Misconceptions about free speech

Eric Lanser

The First Amendment to the Constitution is perhaps the best known, most important, and most misunderstood of the limits on government written in the Bill of Rights.The misconception about it comes from the same source as other misconceptions about the Constitution. The error is forgetting that the Constitution is fundamentally a limit on government, not on private individuals.

The First Amendment reads, “Congress shall make no law respecting an establishment of religion, or prohibiting the free exercise thereof; or abridging the freedom of speech, or of the press…”

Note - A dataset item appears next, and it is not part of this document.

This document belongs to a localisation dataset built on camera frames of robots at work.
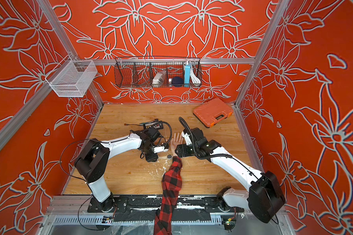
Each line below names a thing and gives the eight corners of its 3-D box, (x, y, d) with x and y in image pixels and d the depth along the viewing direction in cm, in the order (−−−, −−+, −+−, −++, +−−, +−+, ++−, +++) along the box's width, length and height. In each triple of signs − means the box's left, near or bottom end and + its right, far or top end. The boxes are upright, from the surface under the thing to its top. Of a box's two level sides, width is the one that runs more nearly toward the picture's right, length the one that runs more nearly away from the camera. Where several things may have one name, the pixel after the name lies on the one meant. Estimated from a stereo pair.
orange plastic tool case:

That is, it says that the government will not pass a law prohibiting you from practicing the religion of your choice or inhibiting your freedom to say what you want.

The amendment does not guarantee that you will be able to practice your religion or to share your views.

That is, it does not guarantee you a trip to Mecca or that a church or temple will be built in your area. It does not guarantee you a megaphone, a radio station or a soapbox to speak from. It says that, if you can earn these things by your own effort, it will not stop you from using them peacefully, or allow others to stop you.

While the Jehovah’s witnesses have every right to attempt to spread their religion and views, they have no right to others’ property to do so.

For the same reason they cannot take my wages in order to publish newspaper ads, they cannot use my driveway to convert me, unless I give them permission. That is, their right to free speech does not take away my right to use my life and property as I see fit.

Most of the time, I don’t mind when people come to my door. However, some people do care. It is their right to refuse to allow strangers on their property without permission.

Far from protecting all of our rights, the Supreme Court cases that recently “expanded First Amendment protections” seek to violate them.